I am going to send out an email instructing users how to reconfigure their
clients and how to call for help (or look on my site for detailed
instructions)...then at some point down the road when most of the tech calls
are behind us, I am going to gradually start pulling netmasks out of my
mynetworks file until customers are migrated over.
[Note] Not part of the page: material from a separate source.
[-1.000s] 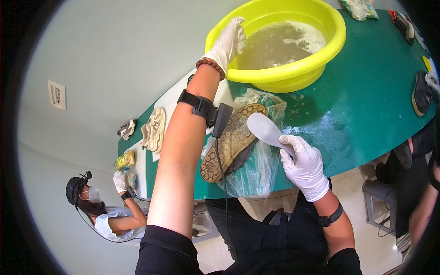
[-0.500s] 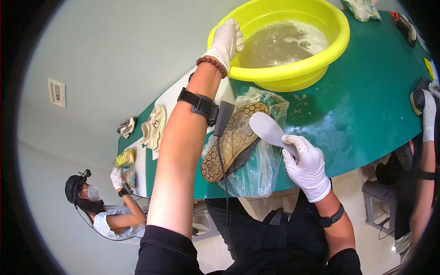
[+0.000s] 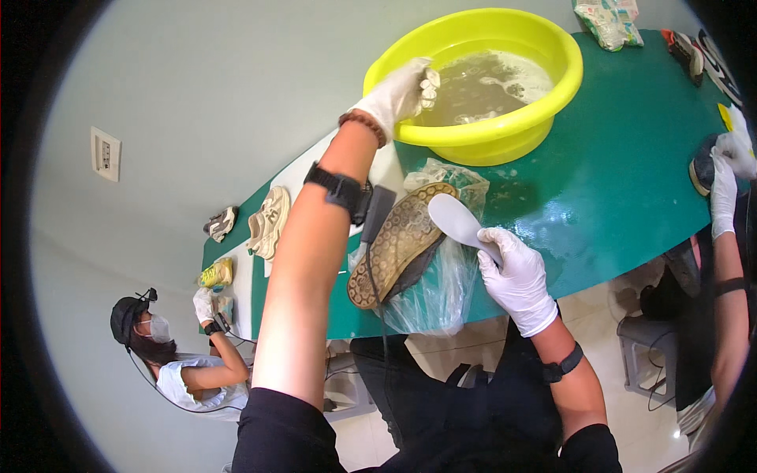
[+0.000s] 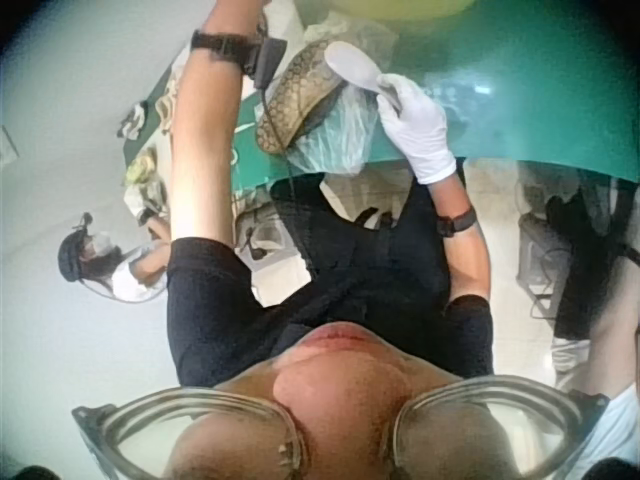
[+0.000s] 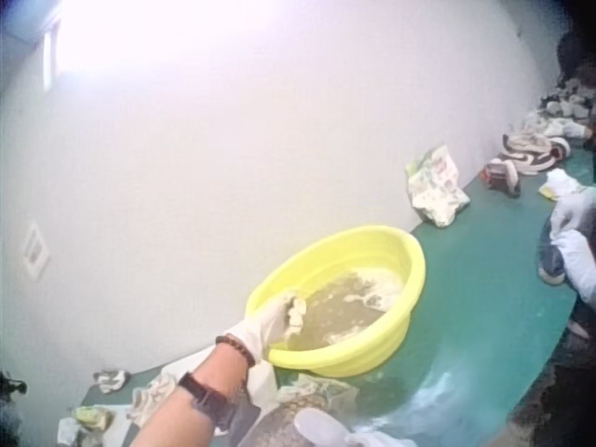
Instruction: The person cleans the sole of a shoe by scrubbing it with a brush and dipping it into a basin of soapy water.
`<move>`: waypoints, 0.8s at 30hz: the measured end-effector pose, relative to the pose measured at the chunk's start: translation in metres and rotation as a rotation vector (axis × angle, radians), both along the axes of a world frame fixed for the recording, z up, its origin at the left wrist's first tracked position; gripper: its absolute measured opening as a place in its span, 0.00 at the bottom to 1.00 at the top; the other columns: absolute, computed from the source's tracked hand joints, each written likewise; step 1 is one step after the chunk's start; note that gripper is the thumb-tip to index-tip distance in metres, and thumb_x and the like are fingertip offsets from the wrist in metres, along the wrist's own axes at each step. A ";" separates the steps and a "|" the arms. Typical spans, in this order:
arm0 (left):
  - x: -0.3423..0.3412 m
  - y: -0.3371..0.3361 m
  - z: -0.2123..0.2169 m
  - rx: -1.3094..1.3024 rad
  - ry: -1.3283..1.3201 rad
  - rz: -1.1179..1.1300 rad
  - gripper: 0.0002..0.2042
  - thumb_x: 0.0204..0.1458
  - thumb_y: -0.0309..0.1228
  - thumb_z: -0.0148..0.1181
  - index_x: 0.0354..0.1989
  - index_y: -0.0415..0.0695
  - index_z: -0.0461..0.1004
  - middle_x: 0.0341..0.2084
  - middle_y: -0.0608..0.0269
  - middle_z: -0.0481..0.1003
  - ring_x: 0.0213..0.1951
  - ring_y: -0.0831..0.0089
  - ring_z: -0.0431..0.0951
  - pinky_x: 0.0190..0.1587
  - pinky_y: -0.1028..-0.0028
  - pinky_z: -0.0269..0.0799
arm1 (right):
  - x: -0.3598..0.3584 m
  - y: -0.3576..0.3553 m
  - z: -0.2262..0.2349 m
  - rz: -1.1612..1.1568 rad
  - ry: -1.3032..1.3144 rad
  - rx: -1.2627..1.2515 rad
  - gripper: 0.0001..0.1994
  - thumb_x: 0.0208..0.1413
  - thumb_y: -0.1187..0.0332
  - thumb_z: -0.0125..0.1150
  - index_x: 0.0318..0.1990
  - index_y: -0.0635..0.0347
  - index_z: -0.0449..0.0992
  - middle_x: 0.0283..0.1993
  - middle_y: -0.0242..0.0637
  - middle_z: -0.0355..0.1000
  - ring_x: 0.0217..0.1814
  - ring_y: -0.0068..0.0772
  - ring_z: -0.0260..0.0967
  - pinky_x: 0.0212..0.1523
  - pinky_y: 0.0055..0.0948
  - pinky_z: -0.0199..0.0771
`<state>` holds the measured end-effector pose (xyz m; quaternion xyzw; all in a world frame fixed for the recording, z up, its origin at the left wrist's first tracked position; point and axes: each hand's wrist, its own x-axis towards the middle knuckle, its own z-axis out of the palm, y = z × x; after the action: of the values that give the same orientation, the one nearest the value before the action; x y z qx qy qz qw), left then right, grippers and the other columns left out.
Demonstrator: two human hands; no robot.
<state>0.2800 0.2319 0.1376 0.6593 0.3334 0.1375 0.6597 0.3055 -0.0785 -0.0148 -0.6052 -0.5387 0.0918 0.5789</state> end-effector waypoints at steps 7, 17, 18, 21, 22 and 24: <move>-0.024 -0.004 0.029 -0.115 -0.088 -0.024 0.09 0.66 0.35 0.46 0.38 0.42 0.67 0.30 0.63 0.73 0.31 0.73 0.75 0.33 0.74 0.75 | -0.004 0.002 0.001 -0.024 0.012 -0.022 0.13 0.51 0.74 0.62 0.45 0.56 0.73 0.41 0.43 0.77 0.41 0.50 0.77 0.41 0.40 0.78; -0.032 -0.016 0.020 0.135 0.059 0.000 0.13 0.64 0.34 0.50 0.52 0.41 0.68 0.43 0.57 0.75 0.40 0.69 0.78 0.43 0.70 0.76 | -0.004 0.002 -0.001 -0.023 -0.010 -0.027 0.14 0.51 0.74 0.63 0.46 0.57 0.74 0.42 0.44 0.78 0.42 0.50 0.78 0.43 0.39 0.78; -0.029 -0.028 0.025 0.204 0.115 0.023 0.15 0.64 0.36 0.51 0.54 0.41 0.67 0.46 0.57 0.74 0.41 0.68 0.78 0.45 0.69 0.76 | -0.003 0.002 -0.001 -0.027 -0.011 -0.028 0.14 0.51 0.74 0.63 0.46 0.57 0.74 0.42 0.44 0.78 0.43 0.50 0.78 0.43 0.39 0.78; -0.014 -0.038 0.015 0.441 0.081 0.083 0.22 0.62 0.42 0.55 0.58 0.42 0.65 0.48 0.57 0.73 0.45 0.68 0.77 0.47 0.67 0.74 | -0.001 0.000 -0.003 -0.042 -0.011 -0.036 0.13 0.51 0.74 0.63 0.46 0.57 0.75 0.43 0.44 0.78 0.43 0.51 0.78 0.43 0.39 0.78; -0.017 -0.028 0.007 0.445 0.076 0.093 0.22 0.62 0.42 0.55 0.58 0.42 0.65 0.48 0.57 0.73 0.45 0.68 0.77 0.47 0.67 0.74 | -0.003 0.000 -0.001 -0.042 -0.001 -0.033 0.13 0.51 0.74 0.63 0.46 0.57 0.75 0.43 0.44 0.78 0.43 0.51 0.78 0.43 0.39 0.78; -0.022 -0.015 -0.013 0.879 0.002 0.164 0.25 0.57 0.45 0.60 0.57 0.41 0.67 0.46 0.56 0.75 0.47 0.64 0.77 0.47 0.67 0.73 | -0.006 0.001 0.002 -0.029 0.000 -0.041 0.13 0.51 0.74 0.63 0.46 0.57 0.75 0.43 0.44 0.78 0.43 0.51 0.78 0.43 0.38 0.78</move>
<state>0.2583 0.2171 0.1243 0.8486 0.2950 0.3174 0.3034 0.2996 -0.0778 -0.0123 -0.6246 -0.5281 0.0942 0.5676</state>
Not sure if that helps any, but that is my plan so I figured I'd share it.
And yes Older Versions of Netscape don't seem to work, but 6+ has worked OK
I believe so far (not sure on Mac, but I think newer Netscape versions work
ok on our system).

Steve
CCI
----- Original Message -----
From: "Ken Hohhof" <[EMAIL PROTECTED]>
To: "Alan Brown" <[EMAIL PROTECTED]>
Cc: "Subscribers of Qpopper" <[EMAIL PROTECTED]>
Sent: Thursday, February 06, 2003 4:19 PM
Subject: Re: Relaying Denied


> > Why would netscape 4 for Mac choke and not other versions? I think you
> > may be chasing a strawman there.
>
> AFAIK all versions of Netscape 4 have the problem that if AUTH is
offerred,
> the client must be configured to authenticate.  The only reason I
mentioned
> Macs is that Netscape 4 is the most common mail client on Mac OS/8 and
> OS/9.  Many Mac users hate Microsoft so much they won't use OE.  Now
> with OS/X, Apple has its own mail client which was pretty spartan in
version
> 1.1 but is more full-featured in version 1.2.
>
> Regarding dictating to a customer base that they must use SMTP AUTH,
> you must have a captive customer base.  If we turned that on one day we
> would get thousands of angry tech support calls and a sizable percentage
> would switch to another ISP if only out of spite.  When you're in a
> commodity
> service business, and all your customers think they know what they're
doing
> even if they don't, and they think it's always your fault even though it
> usually
> isn't, then we can't take the attitude "what, are you too stupid to check
a
> box
> and fill in your username and password?"